Eduardo Barros Mariutti

O liberalismo, enquanto uma filosofia social e uma visão de mundo abrangente, é extremamente heterogêneo e maleável. É um grave equívoco – frequentemente cometido tanto por seus adversários quanto pelos seus adeptos - tentar abarcá-lo como um bloco coeso ou unitário. O mesmo podemos dizer sobre a sua démarche. São grosseiras todas as explicações que caracterizam o movimento do (s) liberalismo (s) como uma trajetória linear e bem definida. A imagem é sedutora: os pioneiros do liberalismo teriam lançado algumas sementes que, a despeito de alguns contratempos, começaram a germinar na grande revolução liberal que marcou o final do século XVIII e, depois de derrotar os totalitarismos do século XX, floresceram em 1989 e, a despeito de pequenas perturbações, desaguam no nosso presente imediato. Mas esta caricatura é insustentável. Seu movimento ao longo do tempo (e do espaço) foi bastante sinuoso e repleto de transformações significativas, tanto do ponto de vista de seus atributos “internos” quanto da sua relação com outras tradições do pensamento. No primeiro aspecto, a disposição, número e a natureza da polarização entre as suas diversas correntes variaram enormemente, em uma acirrada disputa sobre o significado, articulação e a definição da importância relativa dos diversos conceitos e aparatos discursivos que fazem parte do grande repertório liberal. Quanto ao segundo, as fronteiras estabelecidas com o conservadorismo e o socialismo, por exemplo, sempre foram muito porosas e cambiantes.

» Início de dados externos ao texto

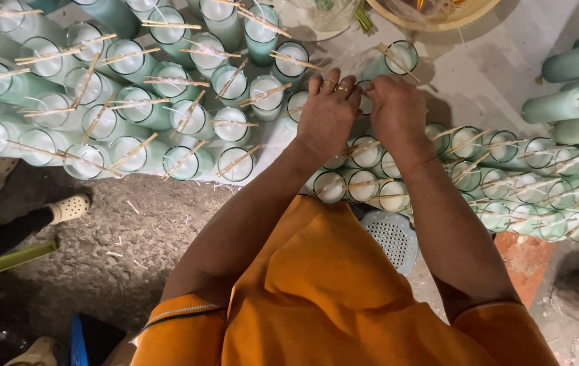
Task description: Centering and securing wicks in glass jars using wooden sticks
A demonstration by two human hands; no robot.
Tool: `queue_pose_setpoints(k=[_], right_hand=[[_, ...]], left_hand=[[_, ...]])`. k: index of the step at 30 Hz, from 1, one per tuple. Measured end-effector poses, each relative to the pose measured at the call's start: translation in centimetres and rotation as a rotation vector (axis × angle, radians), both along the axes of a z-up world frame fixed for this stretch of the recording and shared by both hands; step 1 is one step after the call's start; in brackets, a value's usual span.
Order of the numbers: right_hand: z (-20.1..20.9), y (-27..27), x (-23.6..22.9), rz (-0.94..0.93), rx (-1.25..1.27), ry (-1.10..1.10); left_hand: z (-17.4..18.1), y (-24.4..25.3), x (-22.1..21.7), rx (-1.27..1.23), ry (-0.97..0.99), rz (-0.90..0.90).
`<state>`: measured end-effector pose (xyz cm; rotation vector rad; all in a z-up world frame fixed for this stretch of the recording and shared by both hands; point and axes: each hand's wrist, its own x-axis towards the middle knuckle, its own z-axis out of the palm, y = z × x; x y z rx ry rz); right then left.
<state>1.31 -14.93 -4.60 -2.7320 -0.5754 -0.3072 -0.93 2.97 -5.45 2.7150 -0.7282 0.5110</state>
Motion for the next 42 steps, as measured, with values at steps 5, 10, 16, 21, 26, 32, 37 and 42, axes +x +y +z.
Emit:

Este caráter dinâmico e multiforme, em parte, deriva da peculiaridade da formação do pensamento liberal: as suas diversas raízes germinaram no bojo da crise do Antigo Regime, com uma postura predominantemente negativa, isto é, moldada pela oposição ferrenha às instituições alegadamente tirânicas e obscurantistas do absolutismo. Em um certo sentido, todas as forças opostas ao despotismo (i.é.: o que hoje chamamos de socialistas, anarquistas e liberais) se perfilaram no mesmo campo, aglutinadas pela percepção de uma ameaça comum, olhando a questão da perspectiva dos súditos e em favor da transformação da “velha” sociedade. Parasimplificar: a polarização inicial se deu inicialmente entre os partidários das mudanças – o progresso, essencialmente – e os defensores do status quo ou, em uma linha mais sofisticada, da regeneração das instituições tradicionais. O conjunto de forças ditas progressistas era muito heterogêneo e sua unidade bastante precária, mas forte o suficiente para delimitar alguns contornos básicos, que foram assimilados – de diversas formas e intensidades - por todas as vertentes liberais: a necessidade de limitar o poder e reduzir ao máximo a sua discricionariedade, a defesa de alguns direitos individuais (embrião da cada vez mais controversa noção de cidadania, que desafiava o poder do Rei1 e da Nobreza), combater privilégios (particularmente os hereditários) e, o que representa a grande marca do liberalismo, a luta pela “liberdade”.